Wednesday, May 29, 2013

DON’T OPEN THE DOOR (1974) movie review

Don't Open the Door (1974) d. Brownrigg, S. F. (USA)

Brownrigg, who brought us 1973's micro-budget cult classic Don’t Go in the Basement, returns with a (slightly) larger budget, improved camera skills and several DGITB cast members. When Susan Bracken receives a strange phone call from her Texas hometown requesting that she come home to visit ailing grandmother Rhea MacAdams, she enters a world of duplicitous politicians, scheming museum curators, and questionable physicians, as well as a cross-dressing psychopath with a penchant for nasty phone calls.

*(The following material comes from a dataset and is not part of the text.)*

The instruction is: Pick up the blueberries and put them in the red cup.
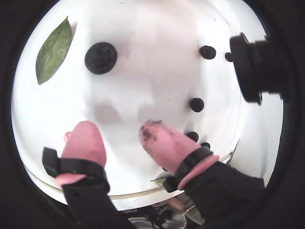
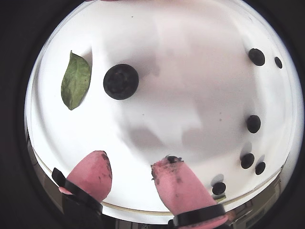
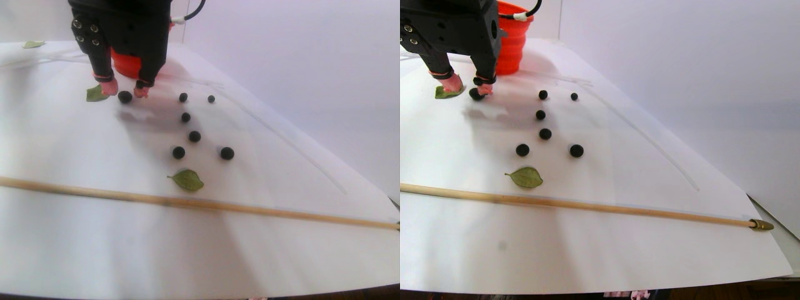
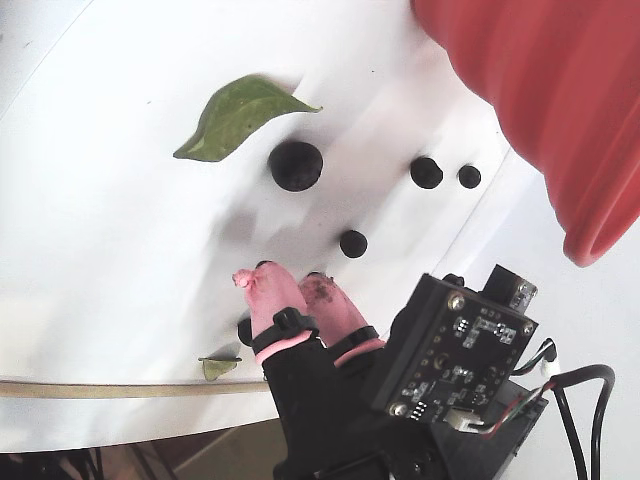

From the opening credits featuring some of the most grotesque children’s dolls on record to the hallucinogenic dream sequences, Brownrigg manages to create a disconcerting, Southern Gothic flavor that will leave most viewers feeling as dirty as the sweaty onscreen characters. Haunted by flashbacks of her mother’s murder in the same house 13 years prior coupled with the peeping tom/obscene phone harassment, Bracken is soon pushed to the brink of her wits, with only ex-boyfriend Hugh Feagin to offer aid.

Bare bones as can be, but the twisted storyline – along with the convincingly eccentric performances, especially from Larry O’Dwyer and Gene “cut those damn three hairs off your forehead” Ross – manages to carry the day. Well worth checking out for open-minded fans of 70s sleaze.